第十四幕 24 『動き始める運命』


ーーーー グラナ帝国領内 某所 ーーーー



 グラナ帝国のとある場所。

 やや薄暗い屋内……すり鉢状の円形議場。

 円卓を囲む5人の人影が、何事か言葉を交わしていた。




「……『薬師』が墜ちたか」


「はい。これで七天禍は私と、『軍師』、『占星術師』、『魔剣士』の4柱となりました」


「皇族たちの様子はどうか?」


「変わりませぬ。末の姫がイスパルに亡命していたのは意外でしたが……何が出来るものでも無いでしょう。仮にブレイグ将軍の部隊と合流しても、たかが知れてます」


「うむ……」




 人影のうちの一人は、シェラと良く似た美貌の持ち主……『調律師』ヴィリティニーアだ。

 となれば、ここに集うのは七天禍の残り4人と、そして……



「『軍師』よ。これまでの作戦は尽く失敗しているようだが……。あるいは、これもお前の目論見通りなのか?」


 威厳あふれる男の声。

 フードを目深に被って顔は判然としないが、ゆったりとしたローブ越しからも鍛えられた巨躯に纏った覇気が感じられる。
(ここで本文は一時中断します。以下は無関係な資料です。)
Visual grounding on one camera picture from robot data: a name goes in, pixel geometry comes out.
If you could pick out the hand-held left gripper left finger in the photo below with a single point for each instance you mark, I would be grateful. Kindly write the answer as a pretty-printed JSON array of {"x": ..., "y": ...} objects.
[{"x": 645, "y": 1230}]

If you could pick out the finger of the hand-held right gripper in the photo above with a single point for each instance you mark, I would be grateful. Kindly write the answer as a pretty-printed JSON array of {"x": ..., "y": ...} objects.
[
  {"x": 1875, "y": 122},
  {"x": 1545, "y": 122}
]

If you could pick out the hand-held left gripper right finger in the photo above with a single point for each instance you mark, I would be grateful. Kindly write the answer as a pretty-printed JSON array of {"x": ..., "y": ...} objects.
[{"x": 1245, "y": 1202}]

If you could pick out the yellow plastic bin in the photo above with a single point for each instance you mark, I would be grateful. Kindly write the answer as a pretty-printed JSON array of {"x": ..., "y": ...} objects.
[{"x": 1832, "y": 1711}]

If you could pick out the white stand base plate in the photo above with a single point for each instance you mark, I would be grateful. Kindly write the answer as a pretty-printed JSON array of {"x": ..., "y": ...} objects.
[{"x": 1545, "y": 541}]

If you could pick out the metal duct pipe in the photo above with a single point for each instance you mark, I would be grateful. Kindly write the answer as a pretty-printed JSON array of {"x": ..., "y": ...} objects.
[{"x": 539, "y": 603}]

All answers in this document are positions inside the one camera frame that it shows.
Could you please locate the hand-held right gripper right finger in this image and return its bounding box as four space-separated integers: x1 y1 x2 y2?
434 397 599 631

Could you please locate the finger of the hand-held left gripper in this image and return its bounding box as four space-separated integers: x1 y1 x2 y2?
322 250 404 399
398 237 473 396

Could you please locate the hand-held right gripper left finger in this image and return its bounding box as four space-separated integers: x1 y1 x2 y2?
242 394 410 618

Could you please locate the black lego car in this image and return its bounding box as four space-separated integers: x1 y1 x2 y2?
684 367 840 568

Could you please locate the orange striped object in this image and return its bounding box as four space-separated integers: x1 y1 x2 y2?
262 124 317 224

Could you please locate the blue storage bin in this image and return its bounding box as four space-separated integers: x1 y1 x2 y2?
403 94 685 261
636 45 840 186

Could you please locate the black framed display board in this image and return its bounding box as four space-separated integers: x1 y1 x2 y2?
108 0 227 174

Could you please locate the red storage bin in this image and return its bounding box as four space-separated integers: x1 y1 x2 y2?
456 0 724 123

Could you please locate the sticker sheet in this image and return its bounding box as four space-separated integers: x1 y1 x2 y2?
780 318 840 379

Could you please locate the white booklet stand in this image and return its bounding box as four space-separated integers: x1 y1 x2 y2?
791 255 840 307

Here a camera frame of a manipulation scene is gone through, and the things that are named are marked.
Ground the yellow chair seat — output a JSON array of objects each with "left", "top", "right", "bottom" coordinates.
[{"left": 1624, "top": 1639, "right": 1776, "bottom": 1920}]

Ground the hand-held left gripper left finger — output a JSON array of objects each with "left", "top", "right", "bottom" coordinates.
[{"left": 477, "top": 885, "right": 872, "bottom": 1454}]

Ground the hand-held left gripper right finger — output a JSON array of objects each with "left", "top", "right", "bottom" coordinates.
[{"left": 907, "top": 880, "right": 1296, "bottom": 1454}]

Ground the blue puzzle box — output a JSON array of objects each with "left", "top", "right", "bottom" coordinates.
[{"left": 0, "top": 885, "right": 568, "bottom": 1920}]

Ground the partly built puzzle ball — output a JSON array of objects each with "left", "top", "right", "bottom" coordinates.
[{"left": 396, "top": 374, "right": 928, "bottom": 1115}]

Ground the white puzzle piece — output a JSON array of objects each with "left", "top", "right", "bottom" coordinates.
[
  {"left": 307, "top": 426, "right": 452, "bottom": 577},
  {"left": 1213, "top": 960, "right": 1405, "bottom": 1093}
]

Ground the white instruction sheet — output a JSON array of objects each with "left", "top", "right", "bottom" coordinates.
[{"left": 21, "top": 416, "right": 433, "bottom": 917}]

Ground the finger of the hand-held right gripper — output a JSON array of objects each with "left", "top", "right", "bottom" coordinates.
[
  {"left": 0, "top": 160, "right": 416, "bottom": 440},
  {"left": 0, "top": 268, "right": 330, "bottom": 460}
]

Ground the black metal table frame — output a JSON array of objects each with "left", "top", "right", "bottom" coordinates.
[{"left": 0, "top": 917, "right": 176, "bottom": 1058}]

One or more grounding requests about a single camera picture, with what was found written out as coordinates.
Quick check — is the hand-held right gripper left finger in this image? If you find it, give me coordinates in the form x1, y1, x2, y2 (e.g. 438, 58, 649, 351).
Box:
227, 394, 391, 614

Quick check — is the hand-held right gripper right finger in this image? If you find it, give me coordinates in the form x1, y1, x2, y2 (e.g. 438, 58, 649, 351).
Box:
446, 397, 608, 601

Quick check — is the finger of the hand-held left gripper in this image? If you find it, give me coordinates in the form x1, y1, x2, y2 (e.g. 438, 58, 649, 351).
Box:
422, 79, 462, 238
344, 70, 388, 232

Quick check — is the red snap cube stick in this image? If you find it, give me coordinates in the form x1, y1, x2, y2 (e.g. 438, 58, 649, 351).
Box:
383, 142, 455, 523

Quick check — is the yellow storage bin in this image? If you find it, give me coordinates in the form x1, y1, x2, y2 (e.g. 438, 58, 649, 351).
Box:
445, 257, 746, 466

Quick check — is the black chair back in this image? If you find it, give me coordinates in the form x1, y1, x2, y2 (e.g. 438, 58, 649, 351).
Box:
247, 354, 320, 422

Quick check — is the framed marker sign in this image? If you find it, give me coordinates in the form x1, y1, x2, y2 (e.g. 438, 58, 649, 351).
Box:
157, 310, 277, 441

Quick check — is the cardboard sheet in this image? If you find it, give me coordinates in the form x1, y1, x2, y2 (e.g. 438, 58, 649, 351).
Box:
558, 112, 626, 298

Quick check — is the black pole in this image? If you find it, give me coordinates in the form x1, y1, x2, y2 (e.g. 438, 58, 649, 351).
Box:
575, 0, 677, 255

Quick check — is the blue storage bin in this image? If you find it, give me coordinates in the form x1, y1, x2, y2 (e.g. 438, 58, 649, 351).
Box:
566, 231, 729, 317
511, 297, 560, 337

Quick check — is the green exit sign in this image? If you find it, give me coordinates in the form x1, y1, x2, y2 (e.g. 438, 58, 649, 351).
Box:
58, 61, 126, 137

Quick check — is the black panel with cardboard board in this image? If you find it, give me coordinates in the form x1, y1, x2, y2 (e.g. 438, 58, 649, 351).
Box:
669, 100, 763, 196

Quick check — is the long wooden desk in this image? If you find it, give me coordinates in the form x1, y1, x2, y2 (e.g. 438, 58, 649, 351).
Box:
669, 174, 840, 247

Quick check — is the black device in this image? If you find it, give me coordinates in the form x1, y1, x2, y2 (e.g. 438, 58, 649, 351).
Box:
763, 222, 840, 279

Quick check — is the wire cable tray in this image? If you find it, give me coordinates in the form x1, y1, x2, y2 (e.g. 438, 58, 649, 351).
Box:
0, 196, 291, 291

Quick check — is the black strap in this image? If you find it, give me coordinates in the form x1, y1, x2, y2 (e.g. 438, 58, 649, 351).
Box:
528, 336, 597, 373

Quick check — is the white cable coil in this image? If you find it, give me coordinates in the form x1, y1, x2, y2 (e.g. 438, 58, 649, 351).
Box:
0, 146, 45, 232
 その言動からすれば、彼がこの場の中心であることは容易に察することが出来る。



「然り。全ては、邪神復活までの道筋……定められた運命・・に導くための過程をなぞっているに過ぎません、魔王・・様」



 男……魔王の問い掛けに慌てることもなく答えるのは『軍師』と呼ばれる人物。

 やはりフードを被って容姿は分からないが、声は男性のものだ。



「戯言を。どう見ても失敗は失敗でしょう。そんな誤魔化しが通じるとでも思うのですか?七天禍に列する程の魔族は早々作り出せるものでは無いのですよ」


 軍師の、ともすれば言い訳にも聞こえる言葉に、調律師が追求の声を上げる。



「……ふっ」


 だが、軍師は意にも介さず笑い声を漏らした。



「……何が可笑しいのです?」


「いや、何……随分と感情豊かになったものだな……と思ってな」


「…………」


「いや、勘違いするな。馬鹿にしてるわけではない。寧ろ、好ましい変化だと思ったのだ」


 軍師の言葉は、確かに人を揶揄するような響きでは無い。

 それが感じられたためなのか、調律師も押し黙る。



「それくらいにしておけ、ヴィー。軍師は我らより長い時を魔族として存在しいる。その深謀遠慮は我も計り知れぬ。実際、300年前も……こやつの言う通りの結末となった」


「父さ……陛下。はい、差し出がましい真似をして申し訳ありません」


「よい。して軍師よ、次はどうするのだ。あのカティアと言う娘が、我らの障害となっているのは確かだろう。全面侵攻の前に排除すべきか?」


「いえ。既に時は満ちました。今こそ、カルヴァードへの全面侵攻の時。そして、件のカティア姫は、我らが黒き神の御下へ招き……復活の為の生贄となってもらいましょう」



 この時、ついに世界を揺るがす事態の引き金が引かれたのである。

 それを成した軍師の言葉にはまるで気負いなど無く……ただ決められた事を淡々とこなすだけの、あくまでも事務的な口調であった。



「カティアは泳がせる……と言う事か」


「ええ。ですが……『占星術師』、お前は刺客としてカティア姫を……」



 軍師は、それまで黙ってただ話を聞いていた人物の一人に水を向ける。


「……良いのですか?軍師殿は、カティア姫を黒き神の御下に『招く』と仰いましたが?」


 軍師に指名された占星術師は疑問を投げかける。

 その声は高く透き通った女性のものだった。


「構いません。そこで死ぬのなら、それまでの事」


「分かりました。運命の輪を繋ぐのも、断ち切るのも……全ては星の巡りの導きのままに……」


 そう言うと、占星術師はその場から掻き消えるように居なくなってしまった。



「ふ……行動が早いな。もう行ってしまったか。それで、『魔剣士』は……」



 軍師は最後の一人に声をかける。

 その人物は魔王にも劣らぬほどの巨躯の持ち主。


「……俺は好きにさせてもらうぞ。お前の命令に従う義理も無い」


 野太い男性の声が、はっきりと告げる。

 拒絶されたとも取れる答えに、軍師は特に気にした風もなく……



「構わない。お前は自由に動くといい」


「ああ、そうさせてもらう。じゃあな」


 彼もまた、その場から姿を消す。



 そして、それ以上は誰も何も語らず……


 残った者たちも忽然と姿を消して、その場は静寂に包まれた。








 地上に生きる多くの人々にとって、逃れることの出来ない運命の流れ……

 それは、水面下で静かに…しかし、大きく動き始めようとしていた。